* [DATA PROVIDED]:
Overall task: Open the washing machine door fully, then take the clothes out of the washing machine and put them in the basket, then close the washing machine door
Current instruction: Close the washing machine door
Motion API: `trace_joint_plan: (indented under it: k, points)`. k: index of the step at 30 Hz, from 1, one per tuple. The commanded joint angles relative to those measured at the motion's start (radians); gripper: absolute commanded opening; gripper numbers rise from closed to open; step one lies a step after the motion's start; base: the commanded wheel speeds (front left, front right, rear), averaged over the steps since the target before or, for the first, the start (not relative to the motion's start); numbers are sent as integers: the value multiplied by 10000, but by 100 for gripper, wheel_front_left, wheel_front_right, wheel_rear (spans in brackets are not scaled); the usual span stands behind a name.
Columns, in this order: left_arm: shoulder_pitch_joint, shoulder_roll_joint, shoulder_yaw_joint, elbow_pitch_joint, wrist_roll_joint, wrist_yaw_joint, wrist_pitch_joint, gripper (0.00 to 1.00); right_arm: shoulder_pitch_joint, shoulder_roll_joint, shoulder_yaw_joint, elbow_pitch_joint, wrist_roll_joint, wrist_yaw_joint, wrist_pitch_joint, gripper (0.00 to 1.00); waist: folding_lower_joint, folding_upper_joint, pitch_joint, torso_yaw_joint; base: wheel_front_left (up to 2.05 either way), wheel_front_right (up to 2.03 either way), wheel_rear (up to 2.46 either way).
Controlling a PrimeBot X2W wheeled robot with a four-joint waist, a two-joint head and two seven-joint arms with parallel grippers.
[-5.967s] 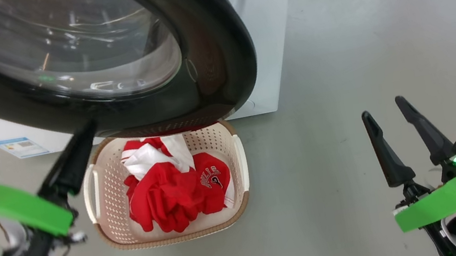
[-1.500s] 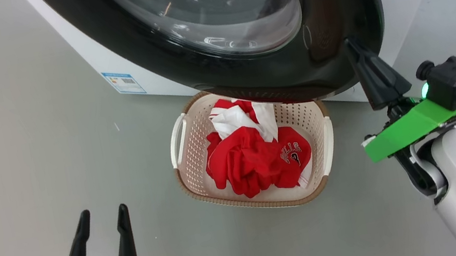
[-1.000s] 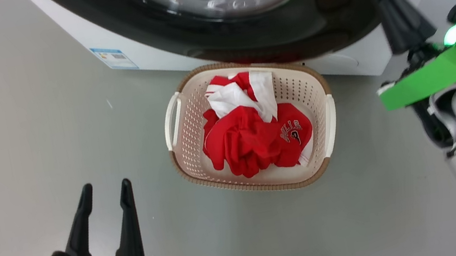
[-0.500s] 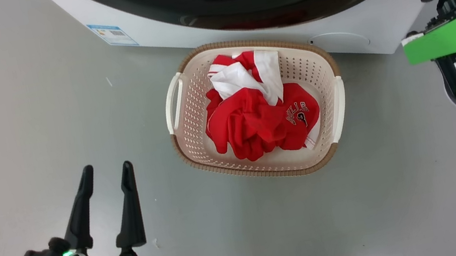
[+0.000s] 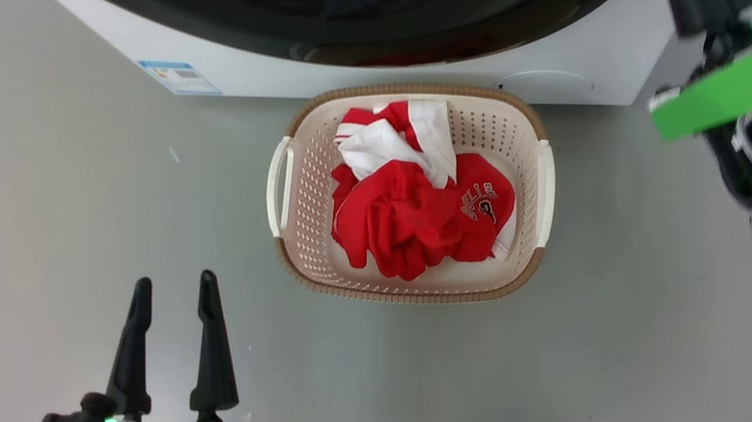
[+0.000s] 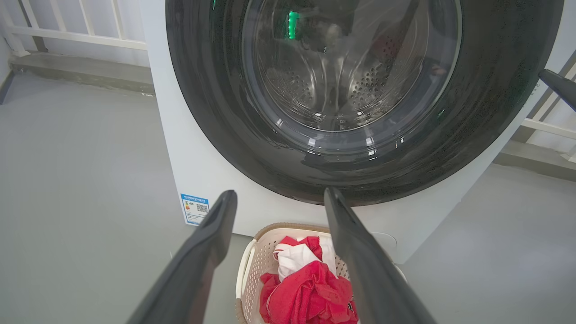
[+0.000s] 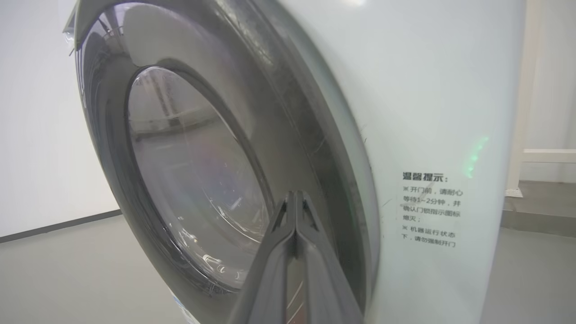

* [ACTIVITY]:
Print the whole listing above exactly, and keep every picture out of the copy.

* [RESULT BELOW]:
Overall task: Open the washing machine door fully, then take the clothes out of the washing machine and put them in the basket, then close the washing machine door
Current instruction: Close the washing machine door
Motion API: `trace_joint_plan: (indented under it: k, points)`. k: index of the step at 30 Hz, from 1, one per tuple. The commanded joint angles relative to those measured at the motion's start (radians); gripper: absolute commanded opening; gripper numbers rise from closed to open; step one lies a step after the motion's start; base: the commanded wheel speeds (front left, front right, rear), averaged over the steps since the target before or, for the first, the start (not relative to the motion's start); numbers are sent as integers: the value multiplied by 10000, but by 100 for gripper, wheel_front_left, wheel_front_right, wheel_rear (spans in brackets are not scaled); the usual span stands behind a name.
Columns, in this order: left_arm: shoulder_pitch_joint, shoulder_roll_joint, shoulder_yaw_joint, elbow_pitch_joint, wrist_roll_joint, wrist_yaw_joint, wrist_pitch_joint, gripper (0.00 to 1.00); right_arm: shoulder_pitch_joint, shoulder_roll_joint, shoulder_yaw_joint, elbow_pitch_joint, wrist_roll_joint, wrist_yaw_joint, wrist_pitch_joint, gripper (0.00 to 1.00); waist: folding_lower_joint, folding_upper_joint, pitch_joint, torso_yaw_joint; base: wheel_front_left (up to 2.05 either way), wheel_front_right (up to 2.03 either way), wheel_rear (up to 2.46 either way).
Controlling a PrimeBot X2W wheeled robot with a four-joint waist, a two-joint head and two seven-joint arms with parallel grippers.
[-5.967s] 
[-1.500s] 
[-1.000s] 
[-0.500s] 
[+0.000s] 
[+0.000s] 
[+0.000s] 

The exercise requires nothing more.